[Dataset excerpts]
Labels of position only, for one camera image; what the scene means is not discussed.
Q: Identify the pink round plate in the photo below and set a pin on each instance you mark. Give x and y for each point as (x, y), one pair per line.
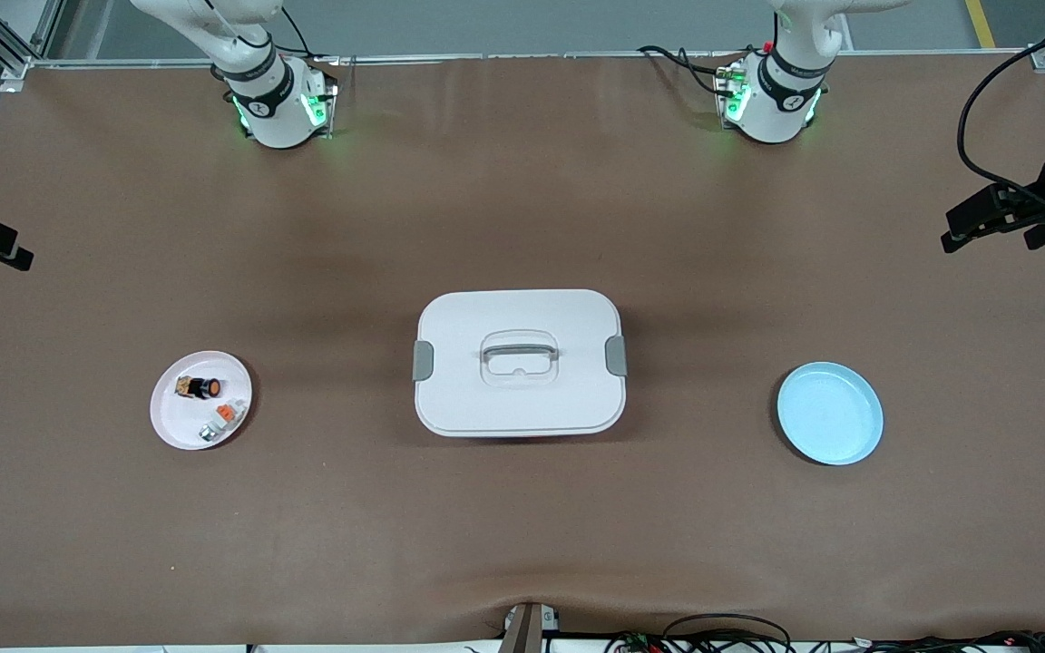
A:
(182, 422)

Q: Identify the white lidded box grey clips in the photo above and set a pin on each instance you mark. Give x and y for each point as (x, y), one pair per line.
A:
(519, 399)

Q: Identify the black orange push button switch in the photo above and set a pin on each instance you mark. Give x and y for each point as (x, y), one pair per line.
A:
(200, 387)

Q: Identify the light blue round plate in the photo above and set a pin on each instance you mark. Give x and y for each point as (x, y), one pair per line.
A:
(829, 413)

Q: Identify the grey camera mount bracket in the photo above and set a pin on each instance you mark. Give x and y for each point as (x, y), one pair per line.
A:
(527, 630)

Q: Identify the brown table mat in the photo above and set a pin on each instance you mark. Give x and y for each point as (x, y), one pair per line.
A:
(522, 181)

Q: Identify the white switch with orange block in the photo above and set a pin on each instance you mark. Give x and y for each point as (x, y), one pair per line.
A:
(225, 415)

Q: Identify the metal table edge rail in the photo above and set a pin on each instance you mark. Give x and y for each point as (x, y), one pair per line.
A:
(522, 57)

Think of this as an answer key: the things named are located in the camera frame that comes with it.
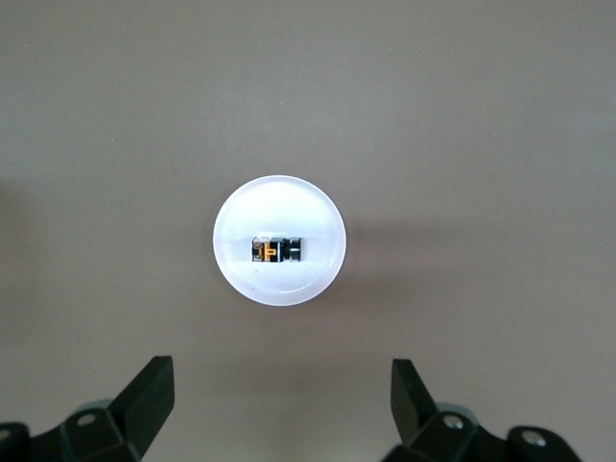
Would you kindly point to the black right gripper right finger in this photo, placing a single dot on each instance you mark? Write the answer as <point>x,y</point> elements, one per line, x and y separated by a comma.
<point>409,409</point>

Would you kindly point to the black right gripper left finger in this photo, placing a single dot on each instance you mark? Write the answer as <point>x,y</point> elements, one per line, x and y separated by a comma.
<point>139,409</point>

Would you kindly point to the orange and black switch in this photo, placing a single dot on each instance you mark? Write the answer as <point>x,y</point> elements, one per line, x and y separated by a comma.
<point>276,250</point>

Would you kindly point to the pink round plate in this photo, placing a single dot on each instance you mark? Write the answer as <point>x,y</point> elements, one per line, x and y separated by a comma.
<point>279,207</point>

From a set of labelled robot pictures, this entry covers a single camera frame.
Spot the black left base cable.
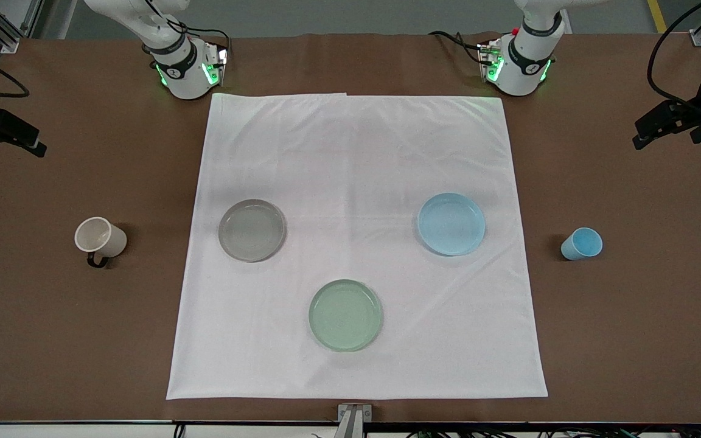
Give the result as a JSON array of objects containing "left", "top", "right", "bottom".
[{"left": 428, "top": 30, "right": 486, "bottom": 65}]

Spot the black table edge rail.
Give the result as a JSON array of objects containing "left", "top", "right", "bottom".
[{"left": 173, "top": 421, "right": 701, "bottom": 435}]

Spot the silver table edge bracket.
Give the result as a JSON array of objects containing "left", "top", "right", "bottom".
[{"left": 338, "top": 403, "right": 373, "bottom": 438}]

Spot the blue cup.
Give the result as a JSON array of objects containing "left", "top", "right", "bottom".
[{"left": 560, "top": 228, "right": 604, "bottom": 262}]

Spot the white mug with black handle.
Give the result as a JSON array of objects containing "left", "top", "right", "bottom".
[{"left": 74, "top": 217, "right": 128, "bottom": 268}]

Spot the white square cloth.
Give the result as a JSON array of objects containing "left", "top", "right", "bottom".
[{"left": 166, "top": 92, "right": 549, "bottom": 401}]

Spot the gray round plate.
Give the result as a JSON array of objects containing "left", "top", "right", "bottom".
[{"left": 218, "top": 199, "right": 287, "bottom": 263}]

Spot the green round plate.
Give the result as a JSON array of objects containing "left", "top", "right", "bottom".
[{"left": 309, "top": 279, "right": 383, "bottom": 352}]

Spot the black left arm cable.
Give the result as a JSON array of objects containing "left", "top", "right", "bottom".
[{"left": 647, "top": 0, "right": 701, "bottom": 116}]

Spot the blue round plate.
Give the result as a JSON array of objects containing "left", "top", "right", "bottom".
[{"left": 417, "top": 192, "right": 486, "bottom": 257}]

TASK DETAILS =>
Repeat exactly the lines from the start of the entries down to the line with "Think of this", keeping both ends but none of the pictures.

SOLUTION TO THE EXERCISE =>
Labels of position only, for one camera image; what the scene means is not discussed.
Q: Identify the pink round plate in the photo below and set a pin on each instance you mark. Give x and y for each point as (x, y), one pair per line.
A:
(182, 422)

Q: Identify the white lidded box grey clips in the photo above and set a pin on each instance you mark. Give x and y for each point as (x, y), one pair per line.
A:
(519, 399)

Q: Identify the black orange push button switch in the photo above and set a pin on each instance you mark. Give x and y for each point as (x, y), one pair per line.
A:
(200, 387)

Q: Identify the light blue round plate in the photo above and set a pin on each instance you mark. Give x and y for each point as (x, y), one pair per line.
A:
(829, 413)

Q: Identify the grey camera mount bracket in the photo above and set a pin on each instance you mark. Give x and y for each point as (x, y), one pair per line.
A:
(527, 630)

Q: Identify the brown table mat in the photo above and set a pin on each instance you mark. Give x and y for each point as (x, y), one pair per line.
A:
(522, 181)

Q: Identify the white switch with orange block in the photo above and set a pin on each instance you mark. Give x and y for each point as (x, y), one pair per line.
A:
(225, 415)

Q: Identify the metal table edge rail in the photo above and set a pin on each instance you mark. Give x and y for each point as (x, y), one pair per line.
A:
(522, 57)

Think of this as an answer key: the things named are located in the camera frame that comes with it.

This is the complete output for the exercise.